Gauging Variational Inference
This work addresses a fundamental inference task in graphical models for applications in machine learning and statistics, but it is incremental as it builds upon existing variational methods.
The paper tackles the problem of computing partition functions in graphical models, which is computationally intractable, by proposing two new variational schemes, Gauged-MF and Gauged-BP, that improve upon mean-field and belief propagation methods. The result includes proofs of exactness for single-loop structures and experimental confirmation of outperformance on models with up to 300 variables.

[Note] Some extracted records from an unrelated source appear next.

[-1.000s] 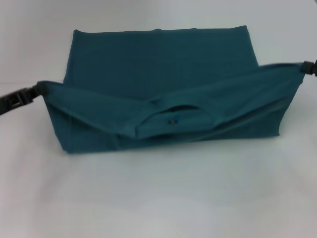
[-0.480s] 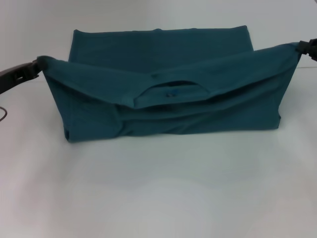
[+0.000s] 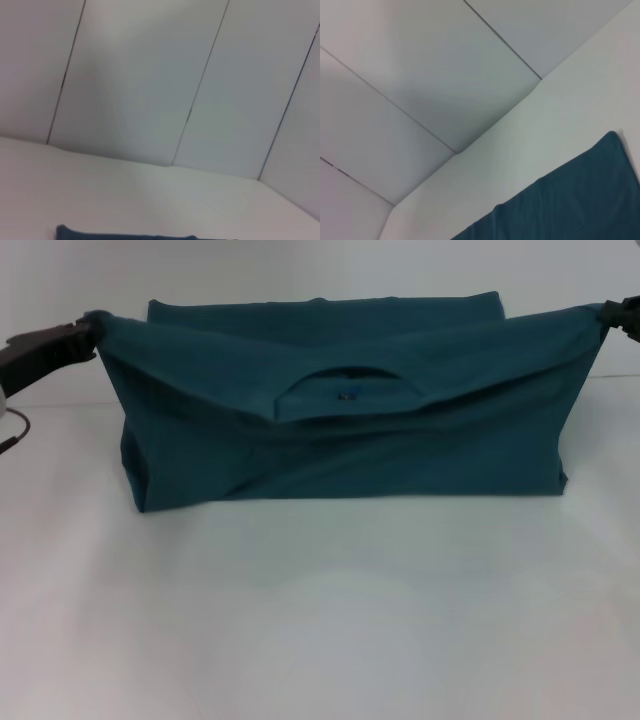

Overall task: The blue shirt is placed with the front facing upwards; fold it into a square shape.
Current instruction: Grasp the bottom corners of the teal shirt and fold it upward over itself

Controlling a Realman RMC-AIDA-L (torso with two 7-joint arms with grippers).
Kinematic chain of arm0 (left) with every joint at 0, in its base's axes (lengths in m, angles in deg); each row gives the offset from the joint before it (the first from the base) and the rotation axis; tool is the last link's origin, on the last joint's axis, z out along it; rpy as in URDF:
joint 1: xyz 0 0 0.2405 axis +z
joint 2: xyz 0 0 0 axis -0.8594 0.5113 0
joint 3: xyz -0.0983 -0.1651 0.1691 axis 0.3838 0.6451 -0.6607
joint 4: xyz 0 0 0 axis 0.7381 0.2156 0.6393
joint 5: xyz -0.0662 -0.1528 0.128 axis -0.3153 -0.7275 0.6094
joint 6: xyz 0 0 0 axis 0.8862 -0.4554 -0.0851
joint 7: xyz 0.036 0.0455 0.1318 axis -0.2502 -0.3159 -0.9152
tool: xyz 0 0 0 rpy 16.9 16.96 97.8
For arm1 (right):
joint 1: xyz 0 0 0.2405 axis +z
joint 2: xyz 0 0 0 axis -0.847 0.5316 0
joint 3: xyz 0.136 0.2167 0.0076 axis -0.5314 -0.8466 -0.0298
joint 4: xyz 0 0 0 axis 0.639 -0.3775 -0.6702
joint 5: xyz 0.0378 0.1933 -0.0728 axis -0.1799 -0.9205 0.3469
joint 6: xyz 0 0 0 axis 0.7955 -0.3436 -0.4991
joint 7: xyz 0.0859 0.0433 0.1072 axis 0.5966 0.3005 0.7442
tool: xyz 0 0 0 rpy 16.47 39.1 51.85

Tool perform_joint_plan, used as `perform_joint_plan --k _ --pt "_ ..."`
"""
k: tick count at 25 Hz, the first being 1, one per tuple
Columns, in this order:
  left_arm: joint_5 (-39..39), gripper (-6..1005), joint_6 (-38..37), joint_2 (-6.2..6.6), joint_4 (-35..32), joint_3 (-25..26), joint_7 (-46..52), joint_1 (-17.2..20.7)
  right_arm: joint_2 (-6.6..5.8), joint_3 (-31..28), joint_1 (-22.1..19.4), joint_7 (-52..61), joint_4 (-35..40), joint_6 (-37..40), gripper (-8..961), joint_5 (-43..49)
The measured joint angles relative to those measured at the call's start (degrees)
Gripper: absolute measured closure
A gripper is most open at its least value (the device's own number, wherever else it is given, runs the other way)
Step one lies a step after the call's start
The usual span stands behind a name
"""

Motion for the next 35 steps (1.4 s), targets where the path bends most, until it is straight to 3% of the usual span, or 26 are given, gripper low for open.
perform_joint_plan --k 9,16,24,35 --pt "0.0 999 2.6 1.32 0.9 -1.4 -2.9 -2.2 0.00 0.4 1.0 -1.2 -0.5 -2.5 934 -1.1" --pt "-0.1 999 2.7 1.53 0.4 -1.5 -4.1 -3.0 -0.13 0.5 1.4 -1.4 -0.3 -2.8 934 -1.3" --pt "-0.1 999 1.9 2.82 0.4 -4.3 -3.6 -2.9 -1.50 3.2 0.1 0.5 0.0 -2.3 934 -1.0" --pt "0.0 998 1.9 3.55 0.8 -5.0 -3.3 -3.1 -3.22 6.6 -0.5 1.4 0.1 -1.6 934 -0.9"
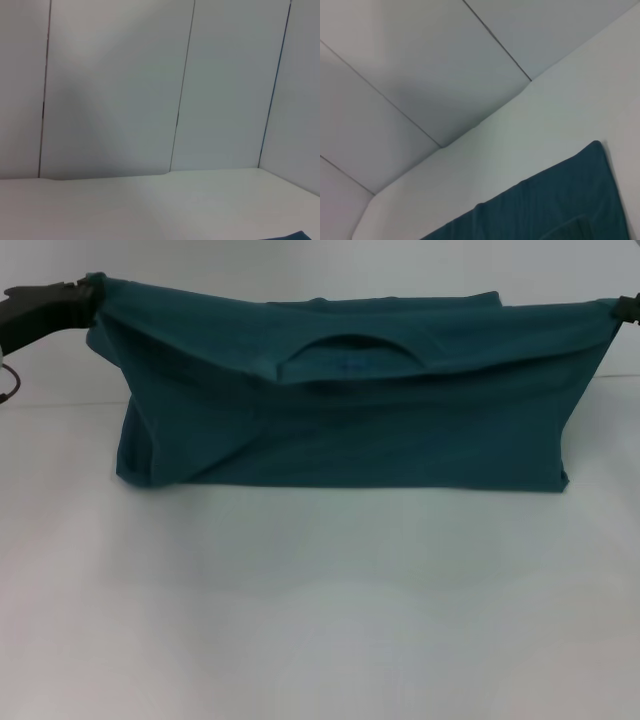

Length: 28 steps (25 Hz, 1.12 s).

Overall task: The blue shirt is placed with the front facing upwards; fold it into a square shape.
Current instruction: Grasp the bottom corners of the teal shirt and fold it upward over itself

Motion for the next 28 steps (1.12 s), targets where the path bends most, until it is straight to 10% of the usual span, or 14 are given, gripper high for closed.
perform_joint_plan --k 28 --pt "1.1 998 1.7 4.32 -3.3 -11.5 0.3 -0.3 -0.47 4.8 0.6 0.9 0.1 0.4 933 0.1"
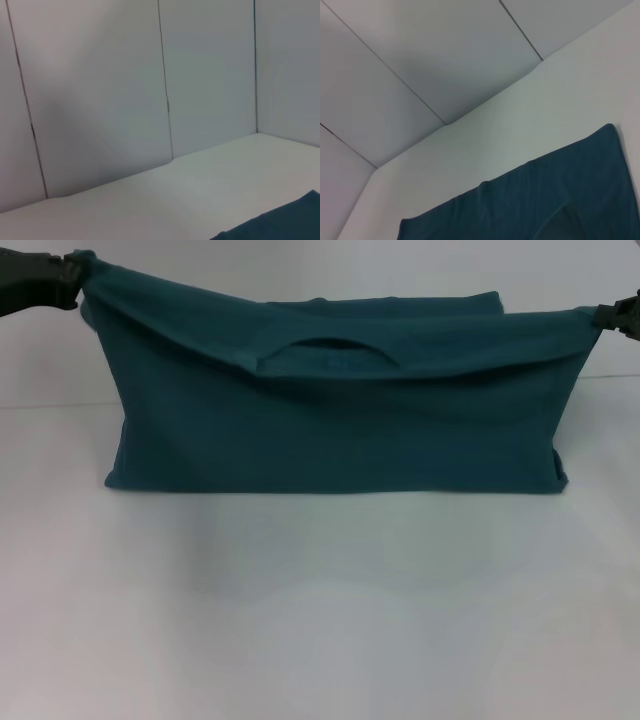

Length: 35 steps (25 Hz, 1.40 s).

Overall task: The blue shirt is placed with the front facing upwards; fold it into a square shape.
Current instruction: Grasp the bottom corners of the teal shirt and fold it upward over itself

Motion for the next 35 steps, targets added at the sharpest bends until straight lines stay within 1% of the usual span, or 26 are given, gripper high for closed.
perform_joint_plan --k 4,9,12,13,14,17,22,30,35 --pt "0.1 999 2.4 -0.51 0.2 -1.2 -0.2 0.0 0.15 0.0 0.3 0.0 -0.2 -0.8 933 -0.1" --pt "-0.2 999 3.5 -1.38 0.2 -1.4 -1.3 0.1 0.50 0.1 1.0 0.0 -0.4 -2.4 933 0.0" --pt "-0.1 999 4.3 -1.93 0.2 -1.5 -1.7 0.0 0.96 0.7 1.4 -0.1 -0.6 -3.5 934 0.0" --pt "-0.1 999 5.2 -2.44 0.3 -1.5 -2.4 0.0 1.14 1.1 1.5 -0.2 -0.6 -4.0 934 0.0" --pt "-0.1 999 5.2 -2.44 0.3 -1.5 -2.4 0.0 1.32 1.3 1.6 -0.3 -0.7 -4.6 934 0.0" --pt "-0.1 999 6.9 -3.33 0.4 -1.5 -3.8 0.0 1.87 2.2 2.0 -0.5 -0.7 -6.1 934 0.0" --pt "-0.3 998 8.9 -4.36 0.7 -1.5 -5.6 -0.2 2.63 3.5 2.5 -0.6 -0.8 -8.4 934 0.0" --pt "-0.5 998 12.3 -4.63 3.2 -1.5 -7.6 -0.8 2.78 5.8 3.5 -0.7 -2.6 -12.4 934 0.1" --pt "-0.5 999 13.7 -5.31 3.7 -1.5 -9.0 -1.0 2.80 7.7 3.9 -0.8 -3.8 -15.6 934 0.1"
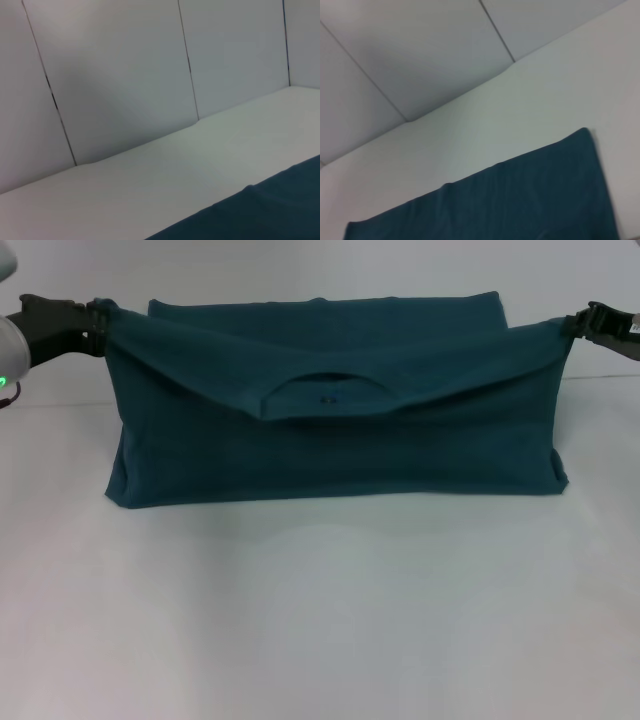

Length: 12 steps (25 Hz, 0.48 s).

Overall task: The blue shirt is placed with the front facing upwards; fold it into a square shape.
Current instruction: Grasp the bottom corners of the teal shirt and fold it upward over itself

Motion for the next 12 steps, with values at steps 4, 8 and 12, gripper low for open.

Computing partition function is the most important statistical inference task arising in applications of Graphical Models (GM). Since it is computationally intractable, approximate methods have been used to resolve the issue in practice, where mean-field (MF) and belief propagation (BP) are arguably the most popular and successful approaches of a variational type. In this paper, we propose two new variational schemes, coined Gauged-MF (G-MF) and Gauged-BP (G-BP), improving MF and BP, respectively. Both provide lower bounds for the partition function by utilizing the so-called gauge transformation which modifies factors of GM while keeping the partition function invariant. Moreover, we prove that both G-MF and G-BP are exact for GMs with a single loop of a special structure, even though the bare MF and BP perform badly in this case. Our extensive experiments, on complete GMs of relatively small size and on large GM (up-to 300 variables) confirm that the newly proposed algorithms outperform and generalize MF and BP.